Exercise –
If a line in the entries below holds the string "white", copy it.

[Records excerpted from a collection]
========

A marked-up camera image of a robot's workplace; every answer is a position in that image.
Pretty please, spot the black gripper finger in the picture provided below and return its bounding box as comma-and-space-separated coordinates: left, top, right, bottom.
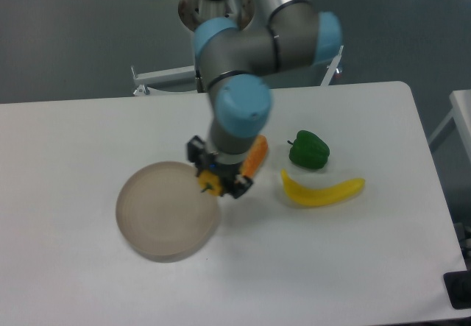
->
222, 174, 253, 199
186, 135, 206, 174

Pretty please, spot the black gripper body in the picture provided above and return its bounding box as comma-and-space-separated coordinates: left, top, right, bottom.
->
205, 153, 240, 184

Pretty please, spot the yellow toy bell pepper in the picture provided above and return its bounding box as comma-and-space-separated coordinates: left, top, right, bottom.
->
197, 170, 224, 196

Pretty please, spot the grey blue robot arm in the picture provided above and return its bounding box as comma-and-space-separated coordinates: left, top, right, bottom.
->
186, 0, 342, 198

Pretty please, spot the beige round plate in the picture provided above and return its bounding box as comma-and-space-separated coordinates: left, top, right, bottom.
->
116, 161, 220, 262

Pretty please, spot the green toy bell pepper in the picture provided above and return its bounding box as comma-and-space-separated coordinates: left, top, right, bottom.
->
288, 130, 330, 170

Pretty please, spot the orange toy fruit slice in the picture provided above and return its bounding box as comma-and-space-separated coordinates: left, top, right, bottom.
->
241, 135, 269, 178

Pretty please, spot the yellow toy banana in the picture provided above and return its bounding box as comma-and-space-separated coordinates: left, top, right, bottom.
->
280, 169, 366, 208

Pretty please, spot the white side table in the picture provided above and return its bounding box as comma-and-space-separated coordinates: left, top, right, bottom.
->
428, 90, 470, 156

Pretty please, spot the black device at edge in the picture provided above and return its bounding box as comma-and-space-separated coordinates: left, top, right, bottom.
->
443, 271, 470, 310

========

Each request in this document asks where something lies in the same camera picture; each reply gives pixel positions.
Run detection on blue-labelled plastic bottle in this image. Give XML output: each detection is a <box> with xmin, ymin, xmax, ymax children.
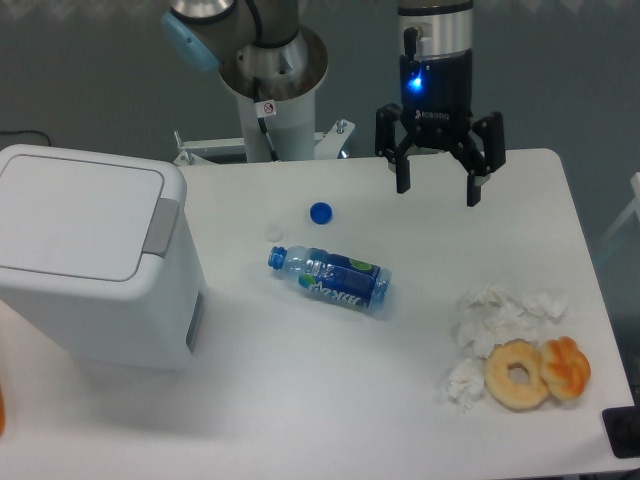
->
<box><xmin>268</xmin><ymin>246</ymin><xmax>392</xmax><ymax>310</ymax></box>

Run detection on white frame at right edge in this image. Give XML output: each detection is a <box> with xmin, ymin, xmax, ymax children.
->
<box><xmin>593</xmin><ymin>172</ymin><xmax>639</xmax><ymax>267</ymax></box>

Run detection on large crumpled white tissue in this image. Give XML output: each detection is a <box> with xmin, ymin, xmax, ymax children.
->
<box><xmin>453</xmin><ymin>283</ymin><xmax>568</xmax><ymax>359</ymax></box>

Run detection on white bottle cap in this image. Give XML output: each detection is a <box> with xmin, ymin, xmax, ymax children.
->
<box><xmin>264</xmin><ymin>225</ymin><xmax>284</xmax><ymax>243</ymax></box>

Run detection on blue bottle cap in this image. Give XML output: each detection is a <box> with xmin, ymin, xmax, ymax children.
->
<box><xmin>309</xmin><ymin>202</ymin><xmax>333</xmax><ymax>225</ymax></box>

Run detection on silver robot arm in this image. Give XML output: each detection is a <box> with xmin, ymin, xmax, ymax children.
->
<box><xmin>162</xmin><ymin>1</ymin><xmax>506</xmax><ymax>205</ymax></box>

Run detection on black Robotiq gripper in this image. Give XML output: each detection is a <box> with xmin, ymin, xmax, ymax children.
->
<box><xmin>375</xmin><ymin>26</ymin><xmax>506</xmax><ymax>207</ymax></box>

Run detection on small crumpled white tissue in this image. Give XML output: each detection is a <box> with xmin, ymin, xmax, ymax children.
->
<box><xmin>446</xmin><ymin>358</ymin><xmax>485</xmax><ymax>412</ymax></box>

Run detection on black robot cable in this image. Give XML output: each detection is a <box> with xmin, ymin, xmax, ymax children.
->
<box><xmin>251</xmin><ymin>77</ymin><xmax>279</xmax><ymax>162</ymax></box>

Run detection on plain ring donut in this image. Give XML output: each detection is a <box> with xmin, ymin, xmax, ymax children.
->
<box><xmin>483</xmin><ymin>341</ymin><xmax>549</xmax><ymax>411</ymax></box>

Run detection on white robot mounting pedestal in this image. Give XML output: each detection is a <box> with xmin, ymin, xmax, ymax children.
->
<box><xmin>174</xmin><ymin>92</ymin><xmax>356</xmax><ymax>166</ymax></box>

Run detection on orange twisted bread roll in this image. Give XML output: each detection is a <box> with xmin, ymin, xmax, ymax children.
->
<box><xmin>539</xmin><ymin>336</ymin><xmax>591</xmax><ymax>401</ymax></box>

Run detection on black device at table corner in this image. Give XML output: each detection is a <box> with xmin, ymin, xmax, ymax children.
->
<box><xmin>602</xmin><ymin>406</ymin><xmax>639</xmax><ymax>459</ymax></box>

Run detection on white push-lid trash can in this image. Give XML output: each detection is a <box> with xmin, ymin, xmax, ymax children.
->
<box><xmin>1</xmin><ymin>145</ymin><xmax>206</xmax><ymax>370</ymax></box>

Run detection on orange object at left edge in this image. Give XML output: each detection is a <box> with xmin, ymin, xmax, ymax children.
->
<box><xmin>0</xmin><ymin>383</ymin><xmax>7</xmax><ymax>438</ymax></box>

========

Written answer –
Pretty please, spot the white side table in the picture provided above and return its bounding box as comma-and-space-separated coordinates: left, top, right, bottom.
Run detection on white frame at right edge in this image. Give XML output: each detection is a <box> with xmin, ymin, xmax, ymax children.
Run detection on large crumpled white tissue in this image. Give XML output: each detection is a <box> with xmin, ymin, xmax, ymax children.
Run detection on white bottle cap in this image. Give XML output: each detection is a <box> with xmin, ymin, xmax, ymax children.
Run detection on small crumpled white tissue in this image. Give XML output: each detection is a <box> with xmin, ymin, xmax, ymax children.
Run detection on white robot mounting pedestal in this image. Give XML output: each detection is a <box> with xmin, ymin, xmax, ymax children.
Run detection on white push-lid trash can in this image. Give XML output: each detection is a <box> with xmin, ymin, xmax, ymax children.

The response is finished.